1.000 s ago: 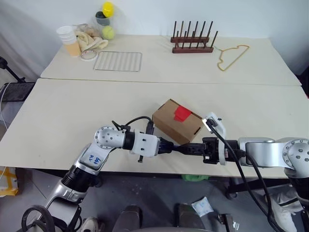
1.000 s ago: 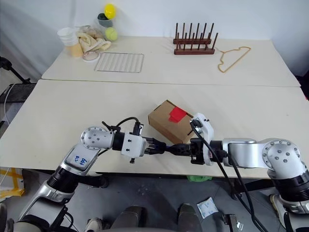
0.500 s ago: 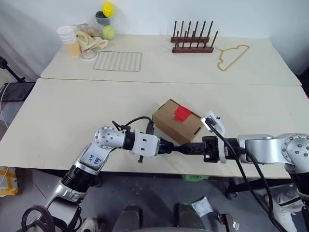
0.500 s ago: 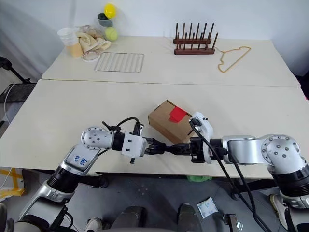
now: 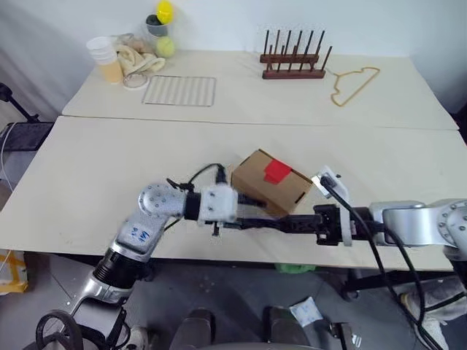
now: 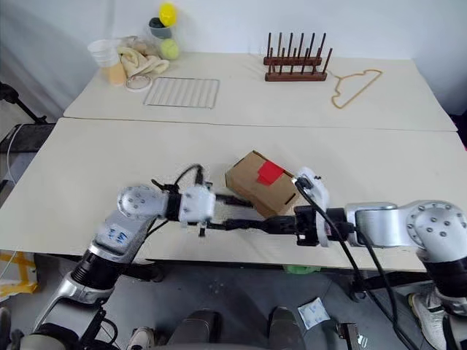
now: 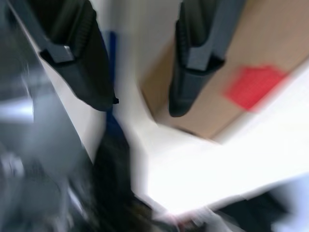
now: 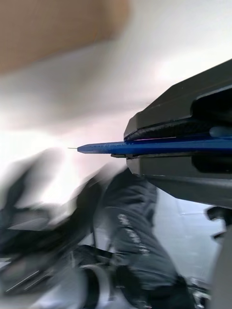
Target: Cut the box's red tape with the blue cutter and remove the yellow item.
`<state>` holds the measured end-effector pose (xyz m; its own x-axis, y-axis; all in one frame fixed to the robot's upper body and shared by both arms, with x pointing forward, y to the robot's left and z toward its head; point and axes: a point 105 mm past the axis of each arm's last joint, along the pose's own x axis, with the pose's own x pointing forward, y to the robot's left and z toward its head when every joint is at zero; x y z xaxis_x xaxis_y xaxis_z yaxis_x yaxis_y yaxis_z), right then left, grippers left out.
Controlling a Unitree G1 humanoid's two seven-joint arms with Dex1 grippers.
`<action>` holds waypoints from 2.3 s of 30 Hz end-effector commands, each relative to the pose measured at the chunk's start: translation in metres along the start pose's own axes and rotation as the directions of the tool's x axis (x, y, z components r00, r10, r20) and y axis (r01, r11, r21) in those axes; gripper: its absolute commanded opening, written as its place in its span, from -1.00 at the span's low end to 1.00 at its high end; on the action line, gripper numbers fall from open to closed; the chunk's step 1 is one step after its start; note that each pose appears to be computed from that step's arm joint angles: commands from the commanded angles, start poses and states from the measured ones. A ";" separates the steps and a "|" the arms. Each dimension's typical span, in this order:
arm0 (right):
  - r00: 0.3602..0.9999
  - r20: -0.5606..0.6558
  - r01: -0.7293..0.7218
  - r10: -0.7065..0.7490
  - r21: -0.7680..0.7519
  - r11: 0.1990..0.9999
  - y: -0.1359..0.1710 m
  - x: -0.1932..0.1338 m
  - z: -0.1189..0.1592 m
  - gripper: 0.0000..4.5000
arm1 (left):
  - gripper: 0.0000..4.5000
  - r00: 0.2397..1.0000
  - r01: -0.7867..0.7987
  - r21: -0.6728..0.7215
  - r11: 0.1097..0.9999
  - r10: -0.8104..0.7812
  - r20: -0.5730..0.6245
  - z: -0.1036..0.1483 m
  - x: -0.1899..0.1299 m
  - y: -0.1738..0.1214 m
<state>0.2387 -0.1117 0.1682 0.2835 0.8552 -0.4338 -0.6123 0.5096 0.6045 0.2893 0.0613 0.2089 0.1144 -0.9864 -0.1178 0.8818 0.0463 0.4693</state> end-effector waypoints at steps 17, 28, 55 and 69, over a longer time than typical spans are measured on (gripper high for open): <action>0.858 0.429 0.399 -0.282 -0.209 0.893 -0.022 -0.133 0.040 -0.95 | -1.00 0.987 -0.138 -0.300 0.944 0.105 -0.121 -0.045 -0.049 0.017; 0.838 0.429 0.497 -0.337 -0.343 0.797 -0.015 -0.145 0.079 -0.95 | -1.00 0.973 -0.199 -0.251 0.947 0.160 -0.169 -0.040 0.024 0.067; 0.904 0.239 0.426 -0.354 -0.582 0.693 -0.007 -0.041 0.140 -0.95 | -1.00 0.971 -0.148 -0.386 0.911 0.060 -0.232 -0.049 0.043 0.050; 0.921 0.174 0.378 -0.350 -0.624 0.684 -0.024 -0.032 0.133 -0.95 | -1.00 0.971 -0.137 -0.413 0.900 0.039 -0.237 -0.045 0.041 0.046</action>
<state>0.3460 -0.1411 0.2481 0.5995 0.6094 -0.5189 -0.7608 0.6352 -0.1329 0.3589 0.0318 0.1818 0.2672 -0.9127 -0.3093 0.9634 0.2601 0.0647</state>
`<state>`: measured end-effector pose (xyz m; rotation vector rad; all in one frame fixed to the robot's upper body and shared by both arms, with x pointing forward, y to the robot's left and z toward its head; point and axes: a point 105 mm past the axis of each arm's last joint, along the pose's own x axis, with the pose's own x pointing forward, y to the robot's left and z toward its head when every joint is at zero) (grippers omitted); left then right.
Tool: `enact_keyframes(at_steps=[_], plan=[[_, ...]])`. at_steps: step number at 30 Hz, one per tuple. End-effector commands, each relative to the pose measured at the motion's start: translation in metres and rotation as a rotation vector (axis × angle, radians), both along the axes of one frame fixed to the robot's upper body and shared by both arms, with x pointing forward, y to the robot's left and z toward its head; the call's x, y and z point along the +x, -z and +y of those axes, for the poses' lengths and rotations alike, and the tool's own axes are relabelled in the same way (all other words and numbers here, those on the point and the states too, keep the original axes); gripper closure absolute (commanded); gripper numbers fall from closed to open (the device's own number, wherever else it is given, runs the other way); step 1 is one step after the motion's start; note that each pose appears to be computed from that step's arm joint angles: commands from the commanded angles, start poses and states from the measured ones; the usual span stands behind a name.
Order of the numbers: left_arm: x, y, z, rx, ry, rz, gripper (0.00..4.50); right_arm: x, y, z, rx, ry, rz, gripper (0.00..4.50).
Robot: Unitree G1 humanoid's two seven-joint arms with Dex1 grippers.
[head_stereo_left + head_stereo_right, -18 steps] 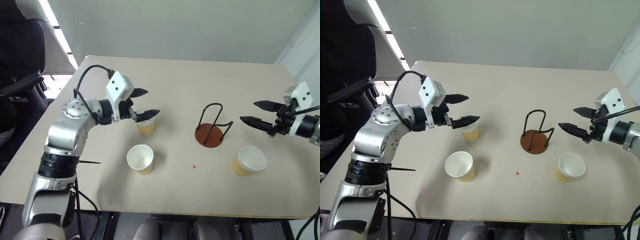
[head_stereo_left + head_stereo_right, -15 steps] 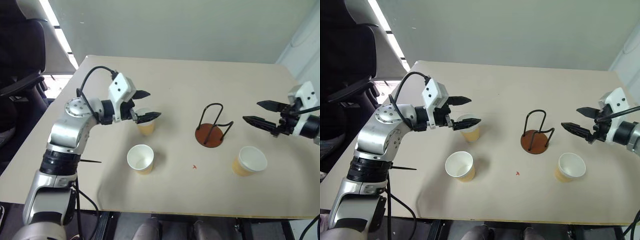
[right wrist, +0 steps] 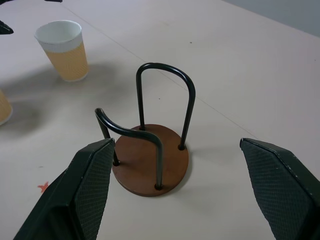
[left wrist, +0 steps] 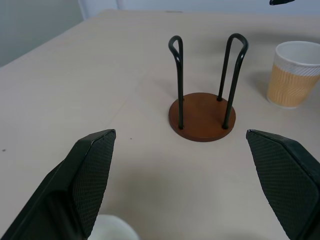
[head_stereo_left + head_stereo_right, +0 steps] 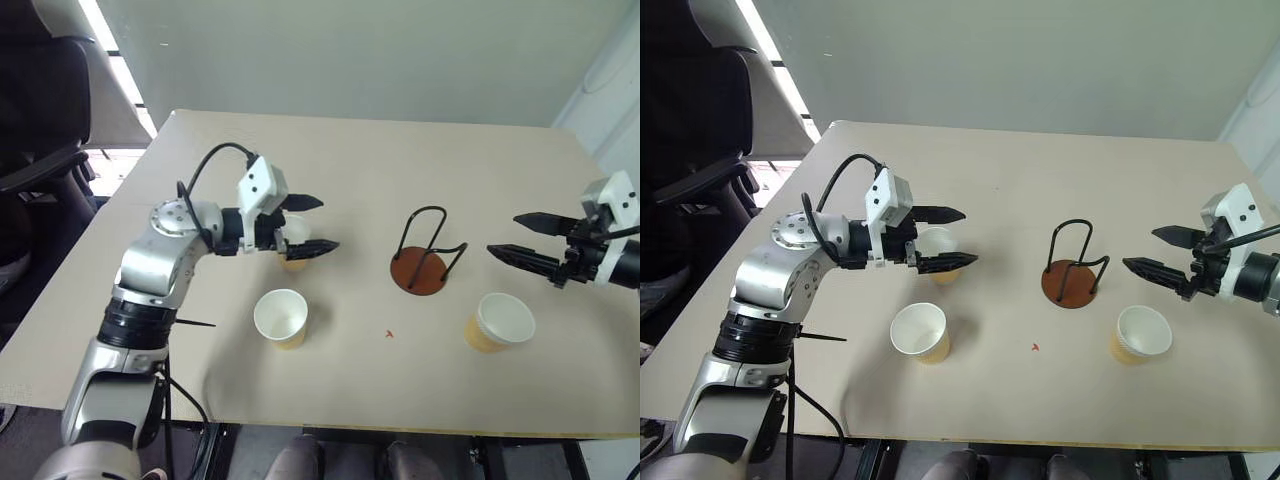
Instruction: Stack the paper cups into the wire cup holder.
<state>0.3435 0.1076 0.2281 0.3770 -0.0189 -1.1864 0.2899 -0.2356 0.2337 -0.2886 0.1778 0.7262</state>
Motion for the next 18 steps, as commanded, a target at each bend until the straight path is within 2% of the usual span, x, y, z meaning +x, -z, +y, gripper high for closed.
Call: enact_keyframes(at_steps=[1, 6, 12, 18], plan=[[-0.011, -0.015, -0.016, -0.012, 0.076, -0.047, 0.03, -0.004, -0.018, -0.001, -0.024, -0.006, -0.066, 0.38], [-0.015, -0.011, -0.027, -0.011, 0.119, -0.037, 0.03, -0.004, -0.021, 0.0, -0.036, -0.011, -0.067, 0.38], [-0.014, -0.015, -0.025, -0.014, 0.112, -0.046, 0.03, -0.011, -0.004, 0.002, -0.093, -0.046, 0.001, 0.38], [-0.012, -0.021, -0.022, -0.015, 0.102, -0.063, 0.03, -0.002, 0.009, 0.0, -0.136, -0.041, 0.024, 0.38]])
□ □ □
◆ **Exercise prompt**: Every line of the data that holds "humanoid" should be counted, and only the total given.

◆ **Written solution**: 2